After the comments came to light, the Society asked the local authority to explain the "massive disparity" between the figures.
They said that Lee's figure of up to 35 unregistered schools referred to institutions which the Council had known about for longer than the three year period of the FOI request – and that "all were referred to Ofsted at the point they were believed to be operating."
The Society's FOI request also established that no unregistered school in the three years leading up to October 2016 had registered after being identified, casting doubt on the likelihood getting large numbers of illegal schools across the country to register and subject themselves to proper regulation.
Vast numbers of children are 'missing' from education registers in Hackney.
During the 2014-15 academic year 30,000 pupils across England and Wales went missing from schools for "substantial" periods of time, according to BBC research.
Stephen Evans, campaigns director of the National Secular Society, welcomed Hackney's consultation.

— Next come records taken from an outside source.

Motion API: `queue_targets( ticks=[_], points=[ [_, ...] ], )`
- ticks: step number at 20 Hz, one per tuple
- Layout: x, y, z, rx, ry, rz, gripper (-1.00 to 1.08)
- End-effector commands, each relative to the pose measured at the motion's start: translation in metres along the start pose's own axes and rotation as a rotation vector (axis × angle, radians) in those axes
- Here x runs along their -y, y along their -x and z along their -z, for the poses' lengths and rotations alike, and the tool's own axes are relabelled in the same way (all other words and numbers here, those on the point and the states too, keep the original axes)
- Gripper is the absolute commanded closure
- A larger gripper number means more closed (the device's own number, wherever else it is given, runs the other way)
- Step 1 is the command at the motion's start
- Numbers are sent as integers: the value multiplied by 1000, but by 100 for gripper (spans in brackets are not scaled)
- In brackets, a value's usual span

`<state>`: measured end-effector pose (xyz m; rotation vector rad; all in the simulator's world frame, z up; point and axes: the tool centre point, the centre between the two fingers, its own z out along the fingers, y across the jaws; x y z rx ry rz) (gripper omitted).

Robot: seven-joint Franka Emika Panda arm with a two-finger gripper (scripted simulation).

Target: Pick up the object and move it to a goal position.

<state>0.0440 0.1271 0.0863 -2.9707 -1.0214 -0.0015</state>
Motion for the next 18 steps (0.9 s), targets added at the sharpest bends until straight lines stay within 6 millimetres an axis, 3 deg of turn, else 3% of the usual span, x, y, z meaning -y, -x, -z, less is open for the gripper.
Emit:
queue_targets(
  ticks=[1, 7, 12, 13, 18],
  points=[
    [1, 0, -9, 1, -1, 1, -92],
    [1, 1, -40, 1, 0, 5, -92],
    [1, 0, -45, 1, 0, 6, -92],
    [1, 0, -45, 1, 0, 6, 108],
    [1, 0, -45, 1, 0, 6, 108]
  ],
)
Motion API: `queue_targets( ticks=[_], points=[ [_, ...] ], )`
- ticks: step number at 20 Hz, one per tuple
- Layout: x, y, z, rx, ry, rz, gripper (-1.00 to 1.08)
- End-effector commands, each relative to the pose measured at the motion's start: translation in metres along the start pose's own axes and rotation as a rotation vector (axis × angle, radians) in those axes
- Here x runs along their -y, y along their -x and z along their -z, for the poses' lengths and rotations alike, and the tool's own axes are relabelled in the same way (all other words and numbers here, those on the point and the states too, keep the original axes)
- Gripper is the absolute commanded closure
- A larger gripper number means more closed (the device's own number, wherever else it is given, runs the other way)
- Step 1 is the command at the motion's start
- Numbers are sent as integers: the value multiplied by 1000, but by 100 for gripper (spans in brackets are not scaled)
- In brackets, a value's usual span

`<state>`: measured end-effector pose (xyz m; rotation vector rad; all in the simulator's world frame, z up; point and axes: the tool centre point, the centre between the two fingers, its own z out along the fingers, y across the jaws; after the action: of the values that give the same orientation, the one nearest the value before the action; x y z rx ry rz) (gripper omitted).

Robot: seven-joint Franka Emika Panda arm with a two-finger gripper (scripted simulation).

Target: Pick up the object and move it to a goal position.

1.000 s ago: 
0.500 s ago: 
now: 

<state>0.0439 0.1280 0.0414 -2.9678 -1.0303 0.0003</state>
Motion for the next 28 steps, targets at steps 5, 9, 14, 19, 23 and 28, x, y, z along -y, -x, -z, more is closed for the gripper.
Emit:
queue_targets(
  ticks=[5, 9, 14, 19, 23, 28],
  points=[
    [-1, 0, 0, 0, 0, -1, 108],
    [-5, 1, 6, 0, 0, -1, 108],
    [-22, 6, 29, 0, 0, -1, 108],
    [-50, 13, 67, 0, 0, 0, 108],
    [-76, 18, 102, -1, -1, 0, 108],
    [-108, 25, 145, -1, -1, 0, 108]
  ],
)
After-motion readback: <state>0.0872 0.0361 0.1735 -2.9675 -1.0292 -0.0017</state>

"For too long a blind eye has been turned to unregistered and illegal schools which has enabled insular religious communities to deprive children of their fundamental rights. This approach has also left countless children exposed to harm, exploitation, or the influence of extremist ideologies. Instead of pandering to religious communities, state agencies need to be clear that religious freedom does not give adults carte blanche to hinder the rights of others."